[PATCH] net: tap: Drop the close of fds for child process

Bin Meng posted 1 patch 1 year ago
Patches applied successfully (tree, apply log)
git fetch https://github.com/patchew-project/qemu tags/patchew/20230406112041.798585-1-bmeng@tinylab.org
Maintainers: Jason Wang <jasowang@redhat.com>
net/tap.c | 14 --------------
1 file changed, 14 deletions(-)
[PATCH] net: tap: Drop the close of fds for child process
Posted by Bin Meng 1 year ago
Current codes using a brute-force traversal of all file descriptors
do not scale on a system where the maximum number of file descriptors
are set to a very large value (e.g.: in a Docker container of Manjaro
distribution it is set to 1073741816). QEMU just looks freezed during
start-up.

The close-on-exec flag was introduced since a faily old Linux kernel
(2.6.23). With recent newer kernels that QEMU supports, we don't need
to manually close the fds for child process as the proper O_CLOEXEC
flag should have been set properly on files that we don't want child
process to see.

Reported-by: Zhangjin Wu <falcon@tinylab.org>
Signed-off-by: Bin Meng <bmeng@tinylab.org>
---

 net/tap.c | 14 --------------
 1 file changed, 14 deletions(-)

diff --git a/net/tap.c b/net/tap.c
index 1bf085d422..49e1915484 100644
--- a/net/tap.c
+++ b/net/tap.c
@@ -446,13 +446,6 @@ static void launch_script(const char *setup_script, const char *ifname,
         return;
     }
     if (pid == 0) {
-        int open_max = sysconf(_SC_OPEN_MAX), i;
-
-        for (i = 3; i < open_max; i++) {
-            if (i != fd) {
-                close(i);
-            }
-        }
         parg = args;
         *parg++ = (char *)setup_script;
         *parg++ = (char *)ifname;
@@ -536,17 +529,10 @@ static int net_bridge_run_helper(const char *helper, const char *bridge,
         return -1;
     }
     if (pid == 0) {
-        int open_max = sysconf(_SC_OPEN_MAX), i;
         char *fd_buf = NULL;
         char *br_buf = NULL;
         char *helper_cmd = NULL;
 
-        for (i = 3; i < open_max; i++) {
-            if (i != sv[1]) {
-                close(i);
-            }
-        }
-
         fd_buf = g_strdup_printf("%s%d", "--fd=", sv[1]);
 
         if (strrchr(helper, ' ') || strrchr(helper, '\t')) {
-- 
2.34.1
Re: [PATCH] net: tap: Drop the close of fds for child process
Posted by Daniel P. Berrangé 1 year ago
On Thu, Apr 06, 2023 at 07:20:41PM +0800, Bin Meng wrote:
> Current codes using a brute-force traversal of all file descriptors
> do not scale on a system where the maximum number of file descriptors
> are set to a very large value (e.g.: in a Docker container of Manjaro
> distribution it is set to 1073741816).
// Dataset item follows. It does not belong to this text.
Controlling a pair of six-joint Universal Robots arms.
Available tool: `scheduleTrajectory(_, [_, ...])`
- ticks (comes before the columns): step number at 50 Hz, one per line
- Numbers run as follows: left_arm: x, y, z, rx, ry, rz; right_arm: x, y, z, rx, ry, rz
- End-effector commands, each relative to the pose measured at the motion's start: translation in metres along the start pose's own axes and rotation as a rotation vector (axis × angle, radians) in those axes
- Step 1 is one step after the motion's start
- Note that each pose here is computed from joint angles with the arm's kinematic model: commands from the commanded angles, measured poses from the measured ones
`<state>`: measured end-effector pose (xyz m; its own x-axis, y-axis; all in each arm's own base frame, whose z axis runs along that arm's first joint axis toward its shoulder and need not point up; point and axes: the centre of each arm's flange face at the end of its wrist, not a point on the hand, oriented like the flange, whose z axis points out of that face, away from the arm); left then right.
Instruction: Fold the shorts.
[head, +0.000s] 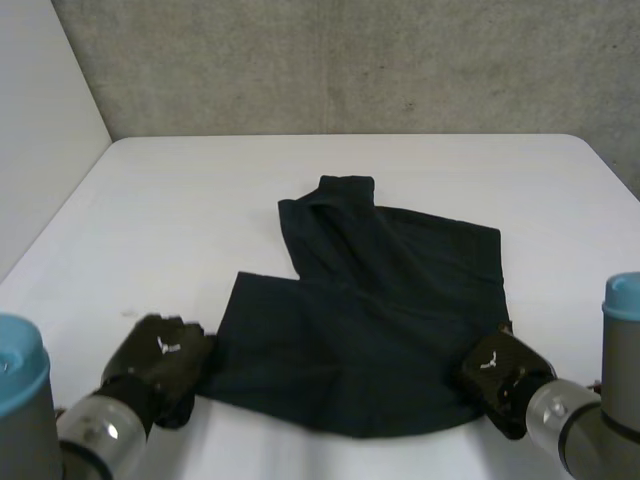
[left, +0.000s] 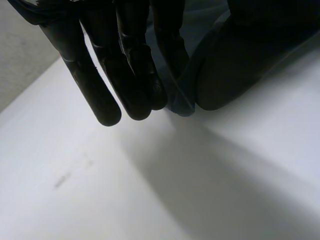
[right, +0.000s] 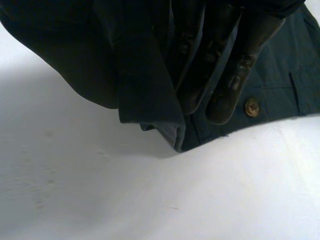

QEMU just looks freezed during
> start-up.
> 
> The close-on-exec flag was introduced since a faily old Linux kernel
> (2.6.23). With recent newer kernels that QEMU supports, we don't need
> to manually close the fds for child process as the proper O_CLOEXEC
> flag should have been set properly on files that we don't want child
> process to see.

Even though O_CLOEXEC has existed for a long time, there is plenty
of code that doesn't use it reliably. While QEMU can control its
own code, we use a huge number of 3rd party libraries and we don't
trust them to reliably be using O_CLOEXEC on everything they open.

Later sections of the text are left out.